---------- MATERIAL FOR THIS TASK

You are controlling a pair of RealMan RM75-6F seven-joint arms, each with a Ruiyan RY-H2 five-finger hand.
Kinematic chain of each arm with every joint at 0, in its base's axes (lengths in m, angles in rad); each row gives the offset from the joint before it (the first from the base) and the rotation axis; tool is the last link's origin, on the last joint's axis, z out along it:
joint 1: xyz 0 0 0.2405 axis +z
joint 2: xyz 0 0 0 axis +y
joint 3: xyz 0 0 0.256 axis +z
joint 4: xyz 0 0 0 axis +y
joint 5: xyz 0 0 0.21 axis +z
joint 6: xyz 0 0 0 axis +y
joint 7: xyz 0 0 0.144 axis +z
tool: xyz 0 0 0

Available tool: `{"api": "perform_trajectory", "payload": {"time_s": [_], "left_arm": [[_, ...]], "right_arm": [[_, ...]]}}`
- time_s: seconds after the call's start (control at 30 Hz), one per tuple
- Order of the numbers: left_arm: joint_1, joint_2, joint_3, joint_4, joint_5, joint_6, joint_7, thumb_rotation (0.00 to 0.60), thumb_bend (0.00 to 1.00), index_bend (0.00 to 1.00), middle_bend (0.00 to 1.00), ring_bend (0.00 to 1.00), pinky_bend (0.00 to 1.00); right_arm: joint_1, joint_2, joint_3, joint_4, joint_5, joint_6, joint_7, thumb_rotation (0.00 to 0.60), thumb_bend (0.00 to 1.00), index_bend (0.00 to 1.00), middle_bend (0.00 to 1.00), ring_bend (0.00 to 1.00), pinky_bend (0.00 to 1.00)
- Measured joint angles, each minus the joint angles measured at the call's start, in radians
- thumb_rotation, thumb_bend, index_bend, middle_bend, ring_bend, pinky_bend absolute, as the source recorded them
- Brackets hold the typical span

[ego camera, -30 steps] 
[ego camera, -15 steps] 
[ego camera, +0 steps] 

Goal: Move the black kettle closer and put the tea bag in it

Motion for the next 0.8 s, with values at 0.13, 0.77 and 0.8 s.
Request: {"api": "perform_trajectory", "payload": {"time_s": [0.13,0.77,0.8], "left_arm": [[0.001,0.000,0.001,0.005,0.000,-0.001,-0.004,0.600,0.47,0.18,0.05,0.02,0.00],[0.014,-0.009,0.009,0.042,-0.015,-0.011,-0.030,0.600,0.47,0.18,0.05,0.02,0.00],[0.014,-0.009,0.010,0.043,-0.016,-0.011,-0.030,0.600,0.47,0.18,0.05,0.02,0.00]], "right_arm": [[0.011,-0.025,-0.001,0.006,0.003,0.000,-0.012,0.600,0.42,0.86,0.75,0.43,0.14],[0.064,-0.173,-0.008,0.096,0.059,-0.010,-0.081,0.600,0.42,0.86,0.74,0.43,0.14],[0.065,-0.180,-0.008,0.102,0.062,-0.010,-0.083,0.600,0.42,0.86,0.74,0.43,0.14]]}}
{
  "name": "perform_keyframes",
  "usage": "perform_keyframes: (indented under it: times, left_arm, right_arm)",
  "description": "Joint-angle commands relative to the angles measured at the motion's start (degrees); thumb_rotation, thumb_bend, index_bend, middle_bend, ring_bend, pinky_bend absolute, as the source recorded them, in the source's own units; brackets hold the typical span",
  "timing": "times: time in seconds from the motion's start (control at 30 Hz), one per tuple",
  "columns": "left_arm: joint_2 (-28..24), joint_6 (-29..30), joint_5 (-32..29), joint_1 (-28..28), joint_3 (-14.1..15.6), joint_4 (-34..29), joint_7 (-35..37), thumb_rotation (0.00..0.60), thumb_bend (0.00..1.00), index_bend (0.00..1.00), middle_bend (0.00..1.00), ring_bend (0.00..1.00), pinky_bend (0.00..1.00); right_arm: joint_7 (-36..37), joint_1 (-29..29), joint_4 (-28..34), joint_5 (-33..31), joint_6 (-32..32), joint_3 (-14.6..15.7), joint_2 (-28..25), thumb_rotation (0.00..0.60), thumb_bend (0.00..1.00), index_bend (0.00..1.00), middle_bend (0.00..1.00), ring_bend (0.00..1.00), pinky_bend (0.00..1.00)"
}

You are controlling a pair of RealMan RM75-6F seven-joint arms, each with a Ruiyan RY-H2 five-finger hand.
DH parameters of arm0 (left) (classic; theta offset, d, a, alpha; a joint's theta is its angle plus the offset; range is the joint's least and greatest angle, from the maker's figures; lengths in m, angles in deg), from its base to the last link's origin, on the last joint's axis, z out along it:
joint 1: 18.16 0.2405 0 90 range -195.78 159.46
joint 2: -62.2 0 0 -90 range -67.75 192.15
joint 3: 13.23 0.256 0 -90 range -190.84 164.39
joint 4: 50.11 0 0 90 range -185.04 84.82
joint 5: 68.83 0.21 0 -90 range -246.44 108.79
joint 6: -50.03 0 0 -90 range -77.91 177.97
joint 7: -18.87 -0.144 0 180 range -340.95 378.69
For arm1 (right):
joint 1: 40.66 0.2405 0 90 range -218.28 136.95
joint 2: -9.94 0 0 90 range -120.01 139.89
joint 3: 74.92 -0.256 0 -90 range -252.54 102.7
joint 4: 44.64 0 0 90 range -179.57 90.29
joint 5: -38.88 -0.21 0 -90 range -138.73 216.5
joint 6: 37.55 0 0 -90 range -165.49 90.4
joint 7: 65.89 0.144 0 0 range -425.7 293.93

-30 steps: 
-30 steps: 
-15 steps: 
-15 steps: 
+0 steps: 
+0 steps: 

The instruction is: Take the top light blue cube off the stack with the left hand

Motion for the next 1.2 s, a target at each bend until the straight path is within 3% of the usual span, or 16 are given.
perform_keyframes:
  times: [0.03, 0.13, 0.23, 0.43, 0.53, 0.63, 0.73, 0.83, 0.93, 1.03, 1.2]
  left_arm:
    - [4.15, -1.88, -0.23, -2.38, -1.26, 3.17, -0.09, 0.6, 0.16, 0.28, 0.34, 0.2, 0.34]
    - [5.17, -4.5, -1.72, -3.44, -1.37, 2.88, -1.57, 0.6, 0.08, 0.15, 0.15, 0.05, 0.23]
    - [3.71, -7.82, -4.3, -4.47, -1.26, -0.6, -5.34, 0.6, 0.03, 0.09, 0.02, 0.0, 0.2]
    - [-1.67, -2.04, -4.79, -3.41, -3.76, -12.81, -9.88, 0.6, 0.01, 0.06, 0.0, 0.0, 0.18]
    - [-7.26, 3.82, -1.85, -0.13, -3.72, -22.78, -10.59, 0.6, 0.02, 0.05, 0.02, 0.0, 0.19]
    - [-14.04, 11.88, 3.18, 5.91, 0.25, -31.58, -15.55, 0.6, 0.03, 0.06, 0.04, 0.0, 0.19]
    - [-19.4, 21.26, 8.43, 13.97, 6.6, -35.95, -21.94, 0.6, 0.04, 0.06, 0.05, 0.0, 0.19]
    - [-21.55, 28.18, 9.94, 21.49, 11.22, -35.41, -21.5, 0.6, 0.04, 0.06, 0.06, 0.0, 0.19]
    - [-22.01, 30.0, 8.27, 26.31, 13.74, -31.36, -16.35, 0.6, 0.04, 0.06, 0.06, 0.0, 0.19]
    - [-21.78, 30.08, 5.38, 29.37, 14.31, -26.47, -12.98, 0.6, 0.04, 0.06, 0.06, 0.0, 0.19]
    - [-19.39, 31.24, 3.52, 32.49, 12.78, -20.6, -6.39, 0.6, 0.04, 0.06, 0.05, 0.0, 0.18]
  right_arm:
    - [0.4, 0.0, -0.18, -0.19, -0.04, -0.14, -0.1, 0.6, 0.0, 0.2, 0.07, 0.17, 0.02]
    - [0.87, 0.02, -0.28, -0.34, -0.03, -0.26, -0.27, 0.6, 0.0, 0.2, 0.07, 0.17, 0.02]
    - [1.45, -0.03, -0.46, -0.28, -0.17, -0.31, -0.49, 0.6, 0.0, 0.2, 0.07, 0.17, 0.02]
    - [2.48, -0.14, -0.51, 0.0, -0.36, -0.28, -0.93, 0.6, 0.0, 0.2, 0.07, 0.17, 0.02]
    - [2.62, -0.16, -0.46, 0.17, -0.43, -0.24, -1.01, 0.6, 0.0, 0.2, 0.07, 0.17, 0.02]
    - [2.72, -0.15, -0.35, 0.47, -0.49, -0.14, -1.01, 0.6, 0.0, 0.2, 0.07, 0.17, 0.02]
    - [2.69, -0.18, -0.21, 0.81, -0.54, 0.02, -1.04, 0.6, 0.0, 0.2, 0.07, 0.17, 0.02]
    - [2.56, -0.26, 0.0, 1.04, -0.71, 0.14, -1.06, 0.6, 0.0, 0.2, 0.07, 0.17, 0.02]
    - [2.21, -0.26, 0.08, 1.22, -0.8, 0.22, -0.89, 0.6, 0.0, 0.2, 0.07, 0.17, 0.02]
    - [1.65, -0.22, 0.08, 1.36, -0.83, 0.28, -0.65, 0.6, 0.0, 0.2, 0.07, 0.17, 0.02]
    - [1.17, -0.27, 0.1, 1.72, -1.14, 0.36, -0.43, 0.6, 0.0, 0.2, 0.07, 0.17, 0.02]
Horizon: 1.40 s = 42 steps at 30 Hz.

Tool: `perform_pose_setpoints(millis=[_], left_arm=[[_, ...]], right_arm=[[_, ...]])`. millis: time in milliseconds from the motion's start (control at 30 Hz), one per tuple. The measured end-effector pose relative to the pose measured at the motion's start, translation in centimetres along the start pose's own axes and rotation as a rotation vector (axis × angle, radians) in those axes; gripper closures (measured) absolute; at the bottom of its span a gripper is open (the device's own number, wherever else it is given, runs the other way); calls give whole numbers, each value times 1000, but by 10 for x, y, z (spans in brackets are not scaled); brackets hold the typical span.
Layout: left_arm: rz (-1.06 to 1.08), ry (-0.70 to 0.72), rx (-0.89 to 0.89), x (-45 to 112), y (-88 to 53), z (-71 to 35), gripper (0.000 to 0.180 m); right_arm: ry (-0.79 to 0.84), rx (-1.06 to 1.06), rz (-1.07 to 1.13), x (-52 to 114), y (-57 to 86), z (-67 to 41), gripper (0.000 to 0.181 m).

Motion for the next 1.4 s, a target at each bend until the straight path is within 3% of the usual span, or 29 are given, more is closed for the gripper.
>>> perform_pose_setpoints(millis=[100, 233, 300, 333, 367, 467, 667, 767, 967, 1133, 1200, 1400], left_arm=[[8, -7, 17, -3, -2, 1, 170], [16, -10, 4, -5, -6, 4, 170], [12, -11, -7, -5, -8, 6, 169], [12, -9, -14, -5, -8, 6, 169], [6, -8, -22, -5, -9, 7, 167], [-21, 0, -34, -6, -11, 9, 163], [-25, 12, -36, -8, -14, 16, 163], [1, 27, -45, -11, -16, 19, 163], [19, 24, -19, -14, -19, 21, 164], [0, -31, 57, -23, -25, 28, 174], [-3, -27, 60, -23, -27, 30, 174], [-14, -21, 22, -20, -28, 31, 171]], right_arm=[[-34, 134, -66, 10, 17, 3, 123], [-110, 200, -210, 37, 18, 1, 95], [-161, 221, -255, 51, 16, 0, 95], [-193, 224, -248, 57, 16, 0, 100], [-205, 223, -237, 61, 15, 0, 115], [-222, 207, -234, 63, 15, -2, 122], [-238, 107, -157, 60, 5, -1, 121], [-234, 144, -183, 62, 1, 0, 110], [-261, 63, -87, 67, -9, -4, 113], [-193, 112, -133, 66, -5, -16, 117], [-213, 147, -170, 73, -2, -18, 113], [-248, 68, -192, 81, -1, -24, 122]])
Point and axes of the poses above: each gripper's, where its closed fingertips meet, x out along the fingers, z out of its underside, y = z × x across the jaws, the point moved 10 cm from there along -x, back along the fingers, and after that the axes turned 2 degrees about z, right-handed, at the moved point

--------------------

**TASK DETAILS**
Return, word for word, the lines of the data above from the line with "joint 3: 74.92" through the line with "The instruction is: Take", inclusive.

**YOUR SOLUTION**
joint 3: 74.92 -0.256 0 -90 range -252.54 102.7
joint 4: 44.64 0 0 90 range -179.57 90.29
joint 5: -38.88 -0.21 0 -90 range -138.73 216.5
joint 6: 37.55 0 0 -90 range -165.49 90.4
joint 7: 65.89 0.144 0 0 range -425.7 293.93

-30 steps: 
-30 steps: 
-15 steps: 
-15 steps: 
+0 steps: 
+0 steps: 

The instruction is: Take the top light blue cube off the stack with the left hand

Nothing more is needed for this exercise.